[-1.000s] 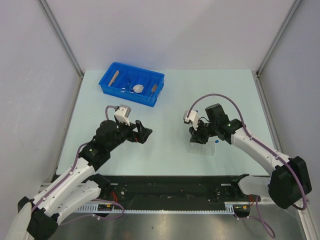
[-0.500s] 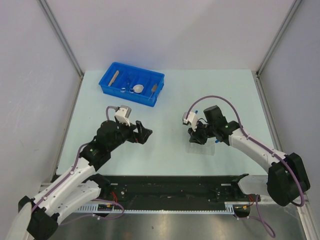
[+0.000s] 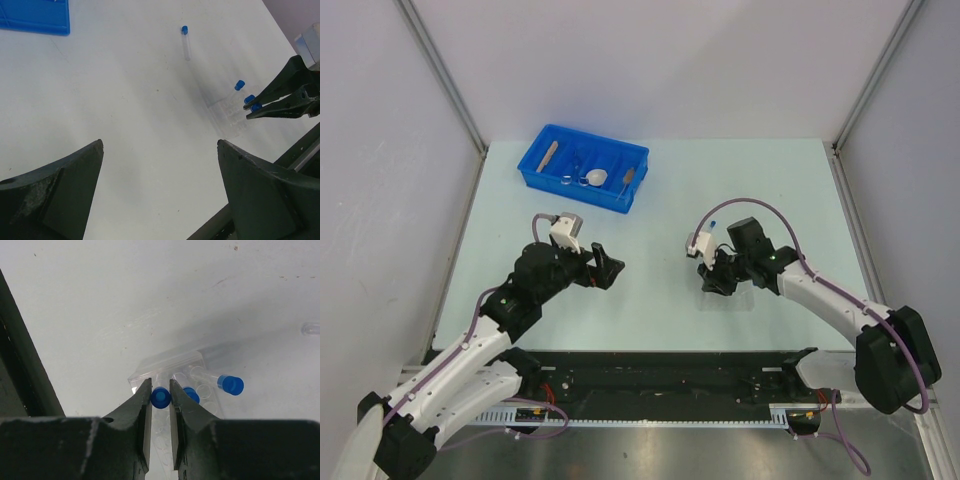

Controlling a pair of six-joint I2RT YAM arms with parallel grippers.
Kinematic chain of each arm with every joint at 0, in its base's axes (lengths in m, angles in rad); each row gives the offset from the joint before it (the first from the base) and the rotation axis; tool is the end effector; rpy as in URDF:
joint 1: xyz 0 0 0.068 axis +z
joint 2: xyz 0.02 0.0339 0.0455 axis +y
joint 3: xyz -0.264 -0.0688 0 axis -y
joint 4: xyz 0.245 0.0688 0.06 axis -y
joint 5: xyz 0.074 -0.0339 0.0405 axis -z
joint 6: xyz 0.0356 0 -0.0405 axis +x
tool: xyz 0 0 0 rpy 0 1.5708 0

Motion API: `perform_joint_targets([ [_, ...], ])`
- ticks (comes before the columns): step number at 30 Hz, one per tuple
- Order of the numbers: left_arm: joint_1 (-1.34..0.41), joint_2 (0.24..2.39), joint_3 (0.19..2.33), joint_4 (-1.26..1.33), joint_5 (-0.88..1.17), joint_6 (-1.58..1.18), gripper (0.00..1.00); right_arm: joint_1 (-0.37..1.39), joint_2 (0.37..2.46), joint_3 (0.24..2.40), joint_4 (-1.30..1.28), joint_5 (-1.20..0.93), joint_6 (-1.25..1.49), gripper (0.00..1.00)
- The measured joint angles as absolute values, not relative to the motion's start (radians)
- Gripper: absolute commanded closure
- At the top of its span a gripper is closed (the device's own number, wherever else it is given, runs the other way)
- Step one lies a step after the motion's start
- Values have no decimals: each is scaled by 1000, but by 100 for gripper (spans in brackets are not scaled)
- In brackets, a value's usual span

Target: Organize the chemistry lab equipment

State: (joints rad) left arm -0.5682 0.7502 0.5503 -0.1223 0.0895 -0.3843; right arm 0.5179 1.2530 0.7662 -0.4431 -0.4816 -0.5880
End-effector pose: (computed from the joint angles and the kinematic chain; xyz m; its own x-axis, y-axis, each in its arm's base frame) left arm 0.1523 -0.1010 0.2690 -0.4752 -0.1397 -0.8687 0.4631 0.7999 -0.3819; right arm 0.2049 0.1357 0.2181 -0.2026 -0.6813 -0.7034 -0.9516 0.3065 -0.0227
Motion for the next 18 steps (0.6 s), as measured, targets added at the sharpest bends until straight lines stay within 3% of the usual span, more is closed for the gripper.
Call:
perform_joint_targets([
  [8,-567,750,550,-122,91,-384,0,516,1209,766,-497,-487,-607,64],
  [18,-564,751,550,-122,93,-384,0,437,1142,851,-666,-558,-603,57],
])
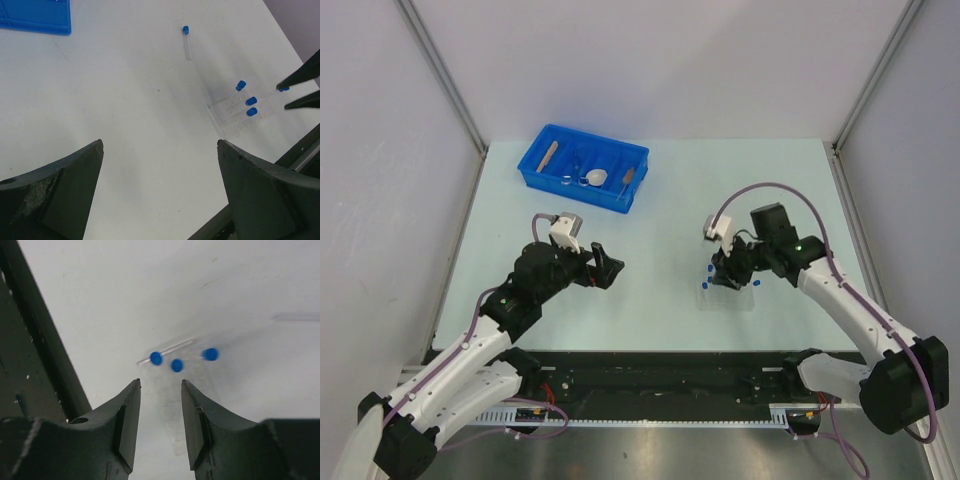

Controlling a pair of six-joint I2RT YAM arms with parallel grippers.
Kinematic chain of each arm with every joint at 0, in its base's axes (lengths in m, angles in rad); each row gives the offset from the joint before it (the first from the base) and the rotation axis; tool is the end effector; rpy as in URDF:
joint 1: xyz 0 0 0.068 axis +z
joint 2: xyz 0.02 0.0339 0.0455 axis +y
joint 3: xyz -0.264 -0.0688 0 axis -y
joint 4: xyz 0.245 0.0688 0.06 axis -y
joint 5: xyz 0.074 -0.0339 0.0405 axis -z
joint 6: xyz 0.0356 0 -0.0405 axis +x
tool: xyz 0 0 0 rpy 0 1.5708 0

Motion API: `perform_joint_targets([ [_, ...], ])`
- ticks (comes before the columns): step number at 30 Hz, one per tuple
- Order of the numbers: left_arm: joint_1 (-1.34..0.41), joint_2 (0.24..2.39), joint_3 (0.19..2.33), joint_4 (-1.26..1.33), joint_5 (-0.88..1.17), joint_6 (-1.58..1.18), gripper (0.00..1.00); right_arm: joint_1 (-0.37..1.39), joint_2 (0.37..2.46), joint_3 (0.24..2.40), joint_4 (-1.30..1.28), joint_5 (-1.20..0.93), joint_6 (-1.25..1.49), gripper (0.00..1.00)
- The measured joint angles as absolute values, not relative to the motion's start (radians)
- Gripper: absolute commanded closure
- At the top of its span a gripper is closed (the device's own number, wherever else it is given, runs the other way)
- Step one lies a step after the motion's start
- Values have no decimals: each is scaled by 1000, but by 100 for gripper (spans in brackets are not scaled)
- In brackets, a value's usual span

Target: Organize the chemistry lab equipment

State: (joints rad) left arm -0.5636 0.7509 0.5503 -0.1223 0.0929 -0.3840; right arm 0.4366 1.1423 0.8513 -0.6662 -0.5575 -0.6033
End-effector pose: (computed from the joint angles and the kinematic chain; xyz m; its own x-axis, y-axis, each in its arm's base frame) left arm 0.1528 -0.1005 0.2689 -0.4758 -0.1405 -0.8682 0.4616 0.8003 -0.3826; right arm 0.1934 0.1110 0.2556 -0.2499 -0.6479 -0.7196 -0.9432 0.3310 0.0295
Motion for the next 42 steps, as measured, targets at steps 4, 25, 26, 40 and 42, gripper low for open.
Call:
perform_joint_targets([
  [4,-561,752,550,-123,93,-384,0,344,1157,983,-654,-597,-535,53],
  [25,-490,722,548,-142,114,-418,0,245,1821,1328,-488,-290,119,48],
  [26,-489,723,547,-142,116,-418,0,255,1837,1336,-485,-267,128,48],
  [40,-465,753,538,-144,150,-414,0,326,1990,1385,-480,-41,164,50],
  [42,-464,755,533,-138,163,-419,0,329,1994,1386,-481,-31,163,51],
])
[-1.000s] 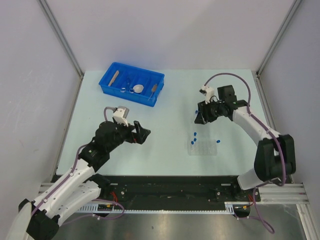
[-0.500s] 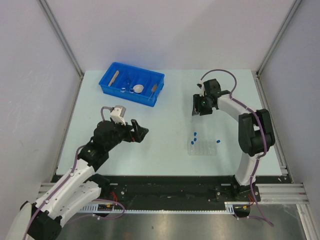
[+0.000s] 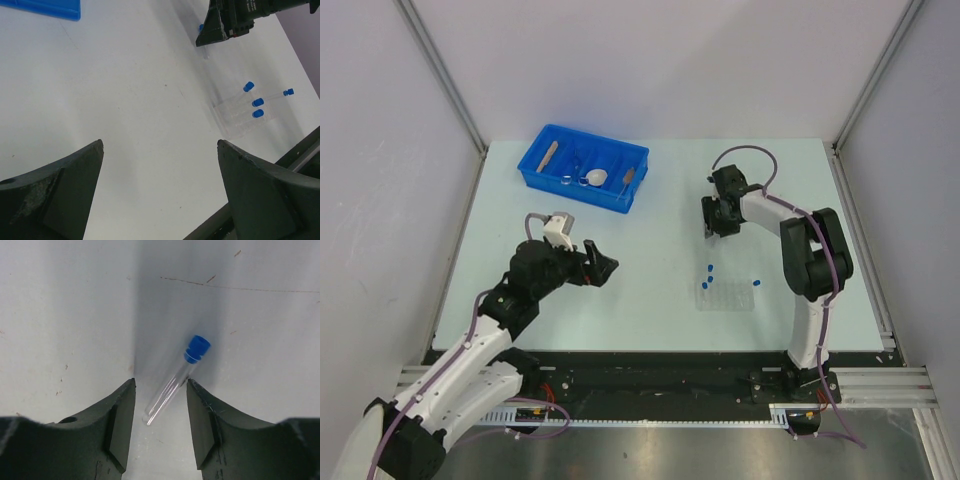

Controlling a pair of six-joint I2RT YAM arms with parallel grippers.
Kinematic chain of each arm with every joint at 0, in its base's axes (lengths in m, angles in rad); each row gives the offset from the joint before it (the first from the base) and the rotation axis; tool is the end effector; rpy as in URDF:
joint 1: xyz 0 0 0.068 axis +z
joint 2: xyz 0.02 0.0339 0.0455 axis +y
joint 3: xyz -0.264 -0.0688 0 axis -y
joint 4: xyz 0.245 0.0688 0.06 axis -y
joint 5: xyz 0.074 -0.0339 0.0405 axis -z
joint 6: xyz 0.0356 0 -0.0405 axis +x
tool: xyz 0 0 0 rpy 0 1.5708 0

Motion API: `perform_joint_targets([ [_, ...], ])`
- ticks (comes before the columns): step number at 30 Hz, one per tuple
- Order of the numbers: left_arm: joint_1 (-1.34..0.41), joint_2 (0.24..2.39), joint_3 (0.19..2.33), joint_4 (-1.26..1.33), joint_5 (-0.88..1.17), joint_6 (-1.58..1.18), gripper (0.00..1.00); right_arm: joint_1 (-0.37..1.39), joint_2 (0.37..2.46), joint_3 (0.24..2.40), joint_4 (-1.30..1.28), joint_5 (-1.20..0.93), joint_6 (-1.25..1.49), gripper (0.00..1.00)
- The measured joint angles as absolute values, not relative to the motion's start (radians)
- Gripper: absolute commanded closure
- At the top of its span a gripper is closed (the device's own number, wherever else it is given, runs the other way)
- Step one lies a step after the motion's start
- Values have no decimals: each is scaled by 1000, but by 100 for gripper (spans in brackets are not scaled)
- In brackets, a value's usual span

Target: Organize the chemistry lab equipment

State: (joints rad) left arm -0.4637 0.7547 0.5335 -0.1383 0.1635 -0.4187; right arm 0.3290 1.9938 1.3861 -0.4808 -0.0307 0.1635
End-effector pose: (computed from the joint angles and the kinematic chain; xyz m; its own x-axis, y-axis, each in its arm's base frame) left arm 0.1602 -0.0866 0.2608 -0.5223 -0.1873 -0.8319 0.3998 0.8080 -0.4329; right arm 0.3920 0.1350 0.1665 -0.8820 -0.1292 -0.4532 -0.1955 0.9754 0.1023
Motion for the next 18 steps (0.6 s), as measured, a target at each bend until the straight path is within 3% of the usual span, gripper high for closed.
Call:
perform_joint_targets([
  [10,-462,773,481,-50,257,-486,0,329,2005,1399,-485,-1,146,73],
  [18,-462,875,388,215,416,-661,0,291,2004,1399,-487,-122,131,84],
])
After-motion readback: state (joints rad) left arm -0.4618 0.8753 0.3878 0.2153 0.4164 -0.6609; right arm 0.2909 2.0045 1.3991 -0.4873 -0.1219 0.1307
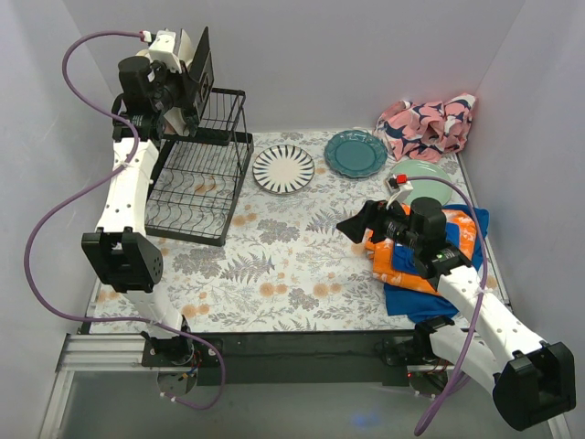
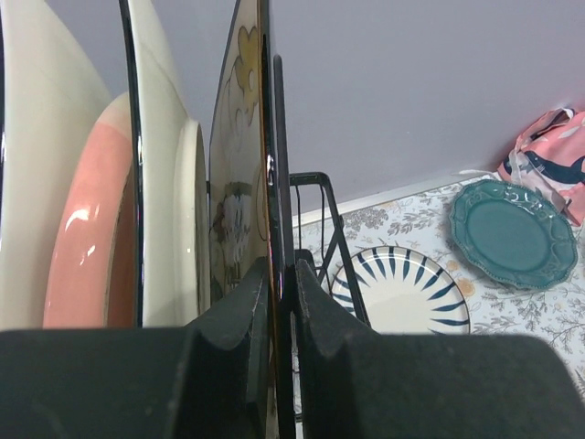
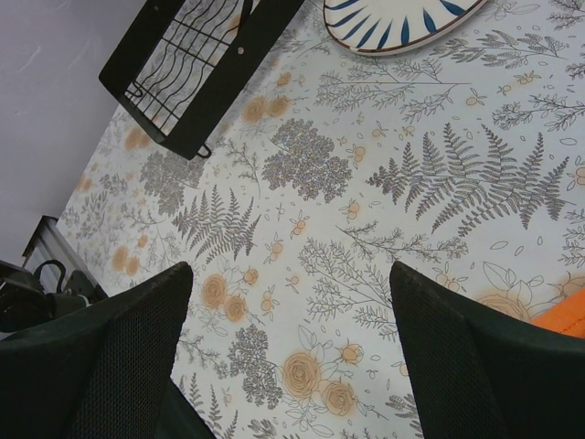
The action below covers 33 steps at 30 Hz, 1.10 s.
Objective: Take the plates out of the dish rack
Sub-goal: Unload the plate from the dish rack.
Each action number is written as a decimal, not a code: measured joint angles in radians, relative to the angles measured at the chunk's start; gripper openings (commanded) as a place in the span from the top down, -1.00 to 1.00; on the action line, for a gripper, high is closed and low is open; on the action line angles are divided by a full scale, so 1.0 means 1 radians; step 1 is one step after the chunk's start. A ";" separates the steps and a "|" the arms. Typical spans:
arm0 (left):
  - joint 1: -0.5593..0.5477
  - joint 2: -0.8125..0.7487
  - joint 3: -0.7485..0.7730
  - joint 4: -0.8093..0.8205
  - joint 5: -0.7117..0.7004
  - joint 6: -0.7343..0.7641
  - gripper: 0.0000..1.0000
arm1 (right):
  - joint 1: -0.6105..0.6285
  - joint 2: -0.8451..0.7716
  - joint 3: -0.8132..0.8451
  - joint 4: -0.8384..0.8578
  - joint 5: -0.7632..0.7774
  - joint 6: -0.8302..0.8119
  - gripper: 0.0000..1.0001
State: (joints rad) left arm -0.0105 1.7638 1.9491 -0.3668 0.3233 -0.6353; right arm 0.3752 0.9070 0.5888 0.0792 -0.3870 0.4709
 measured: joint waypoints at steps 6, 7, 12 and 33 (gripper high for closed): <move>0.000 -0.006 -0.008 0.049 0.021 -0.013 1.00 | 0.003 0.008 0.000 0.000 0.003 -0.001 -0.86; 0.000 -0.006 -0.007 0.051 0.024 -0.016 1.00 | 0.005 0.010 0.000 0.000 0.005 -0.002 -0.86; 0.000 -0.006 -0.005 0.053 0.037 -0.019 1.00 | 0.007 0.011 0.000 0.000 0.011 -0.003 -0.85; -0.008 -0.022 0.029 0.052 0.082 -0.032 1.00 | 0.019 0.011 0.000 0.000 0.022 -0.004 -0.85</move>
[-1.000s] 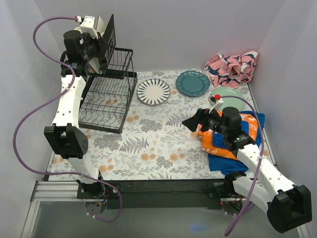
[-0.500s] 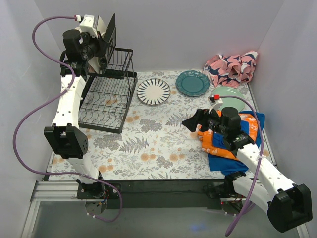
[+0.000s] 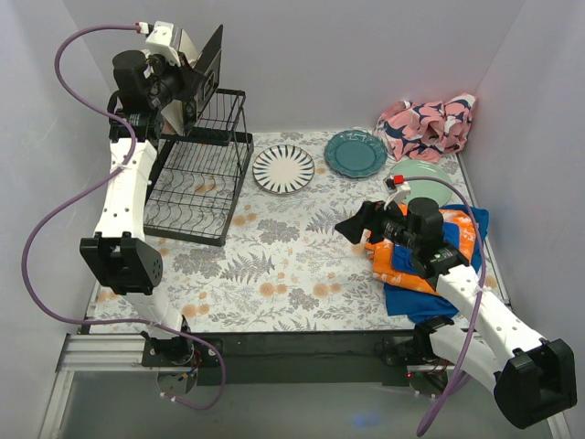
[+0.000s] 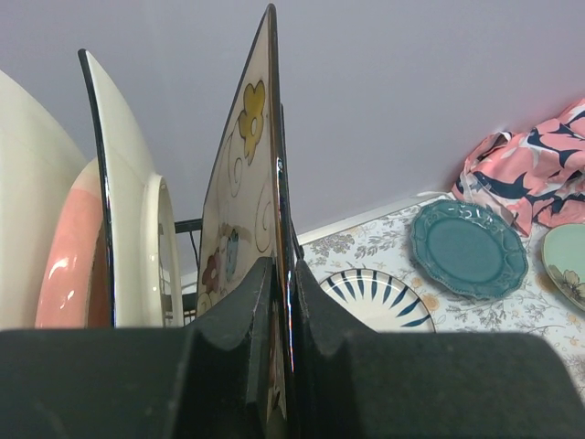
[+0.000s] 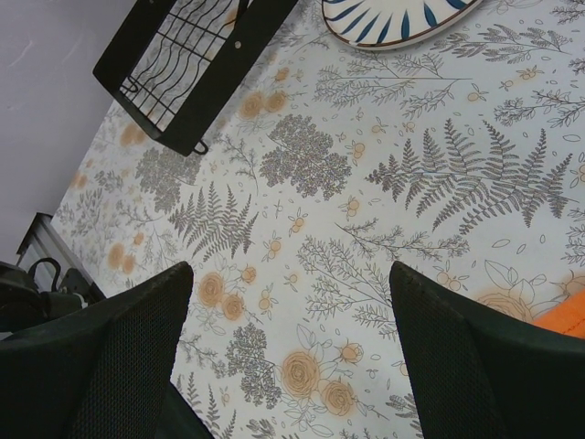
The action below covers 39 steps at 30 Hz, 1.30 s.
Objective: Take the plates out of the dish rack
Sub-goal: Unload the plate from the dish rack.
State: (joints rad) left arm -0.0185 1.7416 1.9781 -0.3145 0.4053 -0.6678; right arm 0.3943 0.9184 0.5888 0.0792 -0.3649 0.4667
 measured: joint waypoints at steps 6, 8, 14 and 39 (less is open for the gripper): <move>-0.001 -0.011 0.000 0.001 0.010 0.003 1.00 | 0.005 0.000 0.000 0.000 0.003 -0.001 -0.85; -0.001 -0.019 0.000 0.001 0.018 0.009 1.00 | 0.006 0.000 0.000 0.000 0.003 -0.001 -0.85; -0.019 -0.066 -0.029 0.009 0.023 0.039 1.00 | 0.007 0.000 0.000 0.000 0.008 -0.003 -0.85; -0.262 -0.122 -0.108 0.027 -0.161 0.328 1.00 | 0.019 0.026 0.000 -0.001 0.030 -0.013 -0.85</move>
State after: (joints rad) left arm -0.2806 1.6196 1.8702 -0.2871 0.2443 -0.3397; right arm 0.4137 0.9447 0.5892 0.0784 -0.3351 0.4534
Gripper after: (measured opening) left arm 0.090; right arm 0.926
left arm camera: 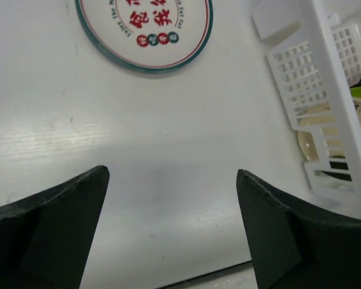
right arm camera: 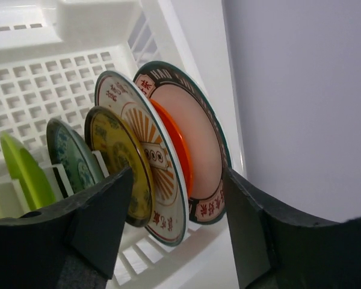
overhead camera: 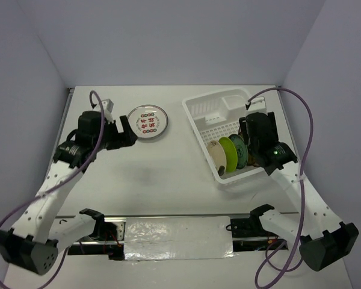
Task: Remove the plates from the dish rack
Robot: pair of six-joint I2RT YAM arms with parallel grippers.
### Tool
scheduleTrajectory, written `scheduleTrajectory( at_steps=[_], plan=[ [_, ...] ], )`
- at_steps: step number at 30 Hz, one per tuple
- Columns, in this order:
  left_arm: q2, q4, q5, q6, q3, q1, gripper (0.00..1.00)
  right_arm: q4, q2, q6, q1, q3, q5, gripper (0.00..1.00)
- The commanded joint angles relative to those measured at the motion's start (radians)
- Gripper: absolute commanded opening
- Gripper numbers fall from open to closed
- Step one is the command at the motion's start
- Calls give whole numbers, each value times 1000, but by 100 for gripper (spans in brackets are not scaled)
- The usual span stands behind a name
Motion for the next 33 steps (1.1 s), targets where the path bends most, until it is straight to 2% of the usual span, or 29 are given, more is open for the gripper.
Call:
scheduleTrajectory(
  at_steps=[1, 5, 9, 11, 18, 26, 33],
  plan=[
    [-107, -86, -6, 147, -97, -4, 99, 118, 46, -77, -19, -13, 9, 67],
    [-237, -58, -58, 144, -174, -4, 100, 126, 103, -81, -37, -16, 24, 60],
    [-227, -47, -31, 136, -187, -4, 99, 164, 147, -97, -54, -40, 38, 54],
    [-201, -57, -27, 136, -185, -4, 99, 178, 153, -115, -53, -65, 32, 47],
    [-201, -50, -20, 136, -190, -20, 99, 288, 139, -155, -59, -146, 49, 42],
    [-210, -50, -26, 133, -193, -43, 100, 285, 135, -146, -68, -134, 41, 14],
    [-209, -52, -31, 132, -191, -53, 100, 327, 81, -196, -68, -134, 47, 4]
  ],
)
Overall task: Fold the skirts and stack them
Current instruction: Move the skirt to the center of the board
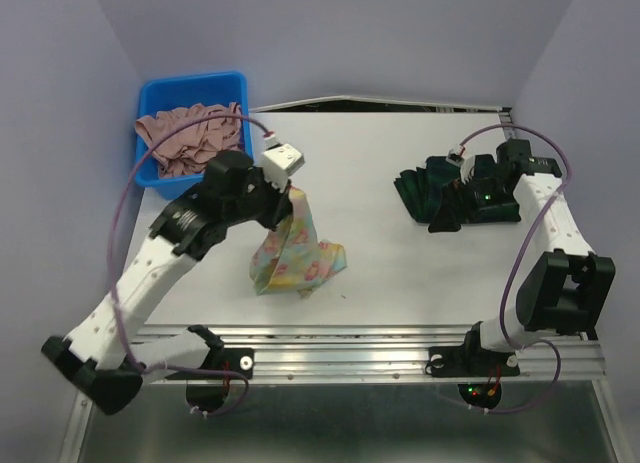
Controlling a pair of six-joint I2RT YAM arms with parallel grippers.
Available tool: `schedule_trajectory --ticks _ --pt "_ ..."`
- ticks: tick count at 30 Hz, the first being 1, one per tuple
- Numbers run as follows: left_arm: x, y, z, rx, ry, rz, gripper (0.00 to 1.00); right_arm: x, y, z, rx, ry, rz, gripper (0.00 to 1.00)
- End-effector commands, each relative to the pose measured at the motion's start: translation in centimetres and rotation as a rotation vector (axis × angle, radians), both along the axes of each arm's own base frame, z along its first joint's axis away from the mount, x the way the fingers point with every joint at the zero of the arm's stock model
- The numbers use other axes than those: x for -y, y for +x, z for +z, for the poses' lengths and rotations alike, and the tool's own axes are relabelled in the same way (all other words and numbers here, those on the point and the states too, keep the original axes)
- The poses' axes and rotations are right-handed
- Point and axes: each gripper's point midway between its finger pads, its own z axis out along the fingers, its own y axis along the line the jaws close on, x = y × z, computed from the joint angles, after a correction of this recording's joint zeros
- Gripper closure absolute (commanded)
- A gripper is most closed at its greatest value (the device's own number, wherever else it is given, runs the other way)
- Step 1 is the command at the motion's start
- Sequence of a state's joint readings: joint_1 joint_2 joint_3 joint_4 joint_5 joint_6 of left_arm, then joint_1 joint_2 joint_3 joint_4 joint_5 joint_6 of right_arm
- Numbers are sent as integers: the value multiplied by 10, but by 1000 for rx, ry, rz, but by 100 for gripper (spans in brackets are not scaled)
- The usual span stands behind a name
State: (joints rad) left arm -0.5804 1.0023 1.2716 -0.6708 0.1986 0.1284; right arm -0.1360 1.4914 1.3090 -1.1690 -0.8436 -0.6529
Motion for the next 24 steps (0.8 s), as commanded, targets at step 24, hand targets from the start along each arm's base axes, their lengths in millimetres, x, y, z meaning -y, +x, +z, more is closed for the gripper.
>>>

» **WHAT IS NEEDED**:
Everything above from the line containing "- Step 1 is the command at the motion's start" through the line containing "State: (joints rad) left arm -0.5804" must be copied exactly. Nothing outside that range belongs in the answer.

» **ANSWER FOR THIS EXERCISE**:
- Step 1 is the command at the motion's start
- Sequence of a state's joint readings: joint_1 joint_2 joint_3 joint_4 joint_5 joint_6 of left_arm, then joint_1 joint_2 joint_3 joint_4 joint_5 joint_6 of right_arm
- Numbers are sent as integers: the value multiplied by 10, but by 1000 for rx, ry, rz, but by 100 for gripper (spans in brackets are not scaled)
- The usual span stands behind a name
State: (joints rad) left arm -0.5804 1.0023 1.2716 -0.6708 0.1986 0.1284; right arm -0.1360 1.4914 1.3090 -1.1690 -0.8436 -0.6529

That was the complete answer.